Standard HDDs are based on magnetic spinning platters with moving heads that read and write data to these spinning platters or disks. These spinning platters or disks are circular meaning that data at the centre is slower to access then data store on the outer edge. The moving parts in an HDD makes it vulnerable and prone to mechanical failures from various conditions such as vibration, temperature and shock. The standard HDD technology has been in use since the mid 1950’s and still remains a prominent storage solution today.

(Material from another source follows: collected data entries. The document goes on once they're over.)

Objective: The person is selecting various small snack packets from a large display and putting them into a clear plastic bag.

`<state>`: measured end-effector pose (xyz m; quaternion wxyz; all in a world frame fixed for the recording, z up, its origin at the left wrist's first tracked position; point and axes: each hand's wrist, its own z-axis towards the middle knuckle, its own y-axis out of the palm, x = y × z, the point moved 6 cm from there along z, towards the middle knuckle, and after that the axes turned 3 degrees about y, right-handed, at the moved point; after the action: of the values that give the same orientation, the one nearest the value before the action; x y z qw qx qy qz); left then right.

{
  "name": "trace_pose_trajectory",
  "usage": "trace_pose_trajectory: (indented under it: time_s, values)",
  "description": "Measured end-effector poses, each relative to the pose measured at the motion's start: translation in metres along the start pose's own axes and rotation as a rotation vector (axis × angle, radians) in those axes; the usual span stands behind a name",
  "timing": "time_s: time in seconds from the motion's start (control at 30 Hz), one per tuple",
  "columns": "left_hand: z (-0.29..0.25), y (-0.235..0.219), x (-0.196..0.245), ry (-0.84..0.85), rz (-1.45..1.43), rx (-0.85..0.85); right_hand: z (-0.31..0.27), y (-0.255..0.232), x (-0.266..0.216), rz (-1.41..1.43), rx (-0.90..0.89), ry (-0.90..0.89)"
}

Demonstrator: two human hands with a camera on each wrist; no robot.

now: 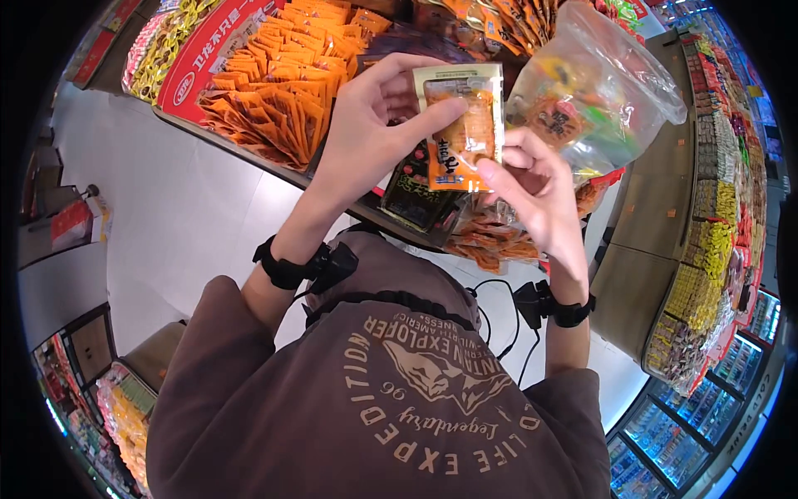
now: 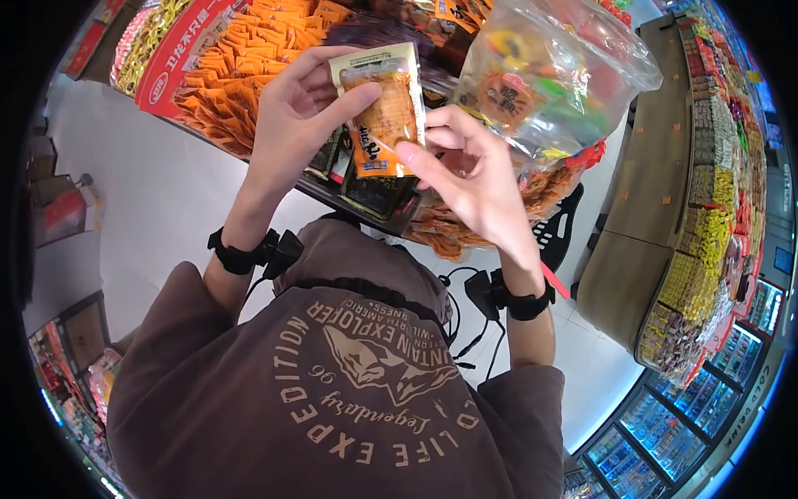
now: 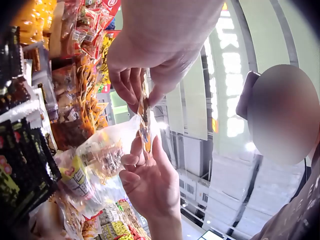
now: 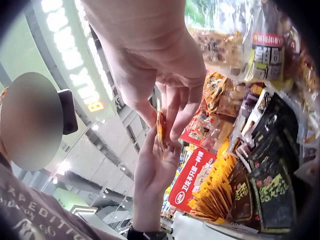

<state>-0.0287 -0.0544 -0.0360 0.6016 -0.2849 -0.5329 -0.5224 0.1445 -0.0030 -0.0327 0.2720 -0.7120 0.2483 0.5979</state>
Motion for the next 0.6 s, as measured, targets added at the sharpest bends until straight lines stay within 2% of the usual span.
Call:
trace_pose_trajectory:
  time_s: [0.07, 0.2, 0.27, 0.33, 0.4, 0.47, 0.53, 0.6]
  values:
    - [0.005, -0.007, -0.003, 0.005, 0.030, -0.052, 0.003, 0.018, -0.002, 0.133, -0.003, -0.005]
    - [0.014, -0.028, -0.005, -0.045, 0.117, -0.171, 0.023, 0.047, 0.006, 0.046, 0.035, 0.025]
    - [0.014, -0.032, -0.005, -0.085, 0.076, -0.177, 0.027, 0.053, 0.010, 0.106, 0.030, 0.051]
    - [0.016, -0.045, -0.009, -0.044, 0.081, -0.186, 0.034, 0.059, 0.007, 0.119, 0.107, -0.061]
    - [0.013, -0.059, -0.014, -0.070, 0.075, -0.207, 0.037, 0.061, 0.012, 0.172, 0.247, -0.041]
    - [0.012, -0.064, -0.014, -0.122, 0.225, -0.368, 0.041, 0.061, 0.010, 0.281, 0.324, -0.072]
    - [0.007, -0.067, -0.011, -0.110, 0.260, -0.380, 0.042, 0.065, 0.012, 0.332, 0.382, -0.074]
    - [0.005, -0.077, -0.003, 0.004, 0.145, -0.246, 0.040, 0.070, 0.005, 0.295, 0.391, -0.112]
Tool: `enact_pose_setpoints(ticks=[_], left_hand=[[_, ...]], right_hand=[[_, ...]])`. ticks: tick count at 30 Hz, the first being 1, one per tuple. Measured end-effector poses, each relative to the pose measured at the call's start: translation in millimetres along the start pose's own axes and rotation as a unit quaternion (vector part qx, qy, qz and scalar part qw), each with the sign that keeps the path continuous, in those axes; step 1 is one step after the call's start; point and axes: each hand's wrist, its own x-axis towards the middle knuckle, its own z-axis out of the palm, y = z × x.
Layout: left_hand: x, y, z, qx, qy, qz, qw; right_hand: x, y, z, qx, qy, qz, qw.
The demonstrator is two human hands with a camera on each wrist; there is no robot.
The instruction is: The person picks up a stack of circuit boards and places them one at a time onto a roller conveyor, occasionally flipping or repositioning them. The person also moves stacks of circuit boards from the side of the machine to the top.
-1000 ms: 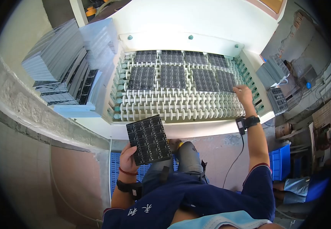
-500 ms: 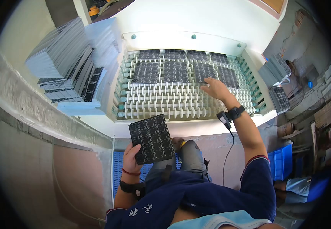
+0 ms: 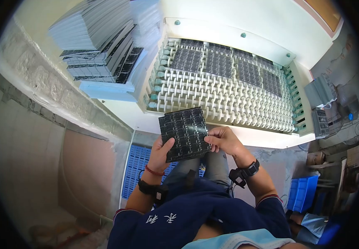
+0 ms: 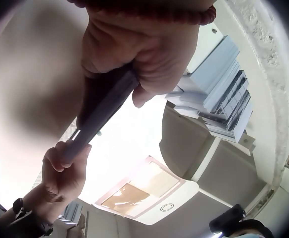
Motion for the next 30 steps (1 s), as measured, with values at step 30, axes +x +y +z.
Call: enact_pose_setpoints(ticks=[30], left_hand=[[7.3, -5.0, 7.7, -0.015, -0.015, -0.030, 0.999]], right_hand=[[-8.6, -16.2, -38.3, -0.056, 0.134, -0.051, 0.988]])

Unlike HDDs with its circular platters or disks, an SSD is far less prone to failures because it has no moving or mechanical parts and platters or disks to write to. Due to this an SSD is also not heavily impacted by Disk Fragmentation which is the process of data being rearranged on the platters or disks in the drive. Over time, the fragmentation of files on an HDD causes a performance loss when accessing data, launching applications or even starting up the system. With an SSD, the data storage location doesn’t matter due to all areas of the SSD are accessed at the same speed.
What about speed?
When it comes to gauging and comparing drive speeds there are a lot of factors and conditions to judge the results on such as the brand, the machines hardware specifications, running applications and more. For example; on a standard HDD, copying a large file such as a movie or graphic design project, happens at a relatively slow rate of 15 – 30 MB/s while a SSD can copy the same file at 500 MB/s. With an SSD a machine can boot and be ready to launch applications in under 10 seconds, however an HDD can take anywhere from 3 minutes to boot and be ready to use.
The key difference is in how an SSD is engineered compared to an HDD. Like a USB Flash Drive, SSD’s use non-volatile storage technology known as NAND Flash which has no moving parts and does not require power to store data even when the storage device is turned off.
At the end of the day if you are looking for increased performance and speed, an SSD is the dominant choice and is a no brainer. However, if you are looking to store terabytes of general data such as data that does not get accessed often, then traditional HDDs are the better choice.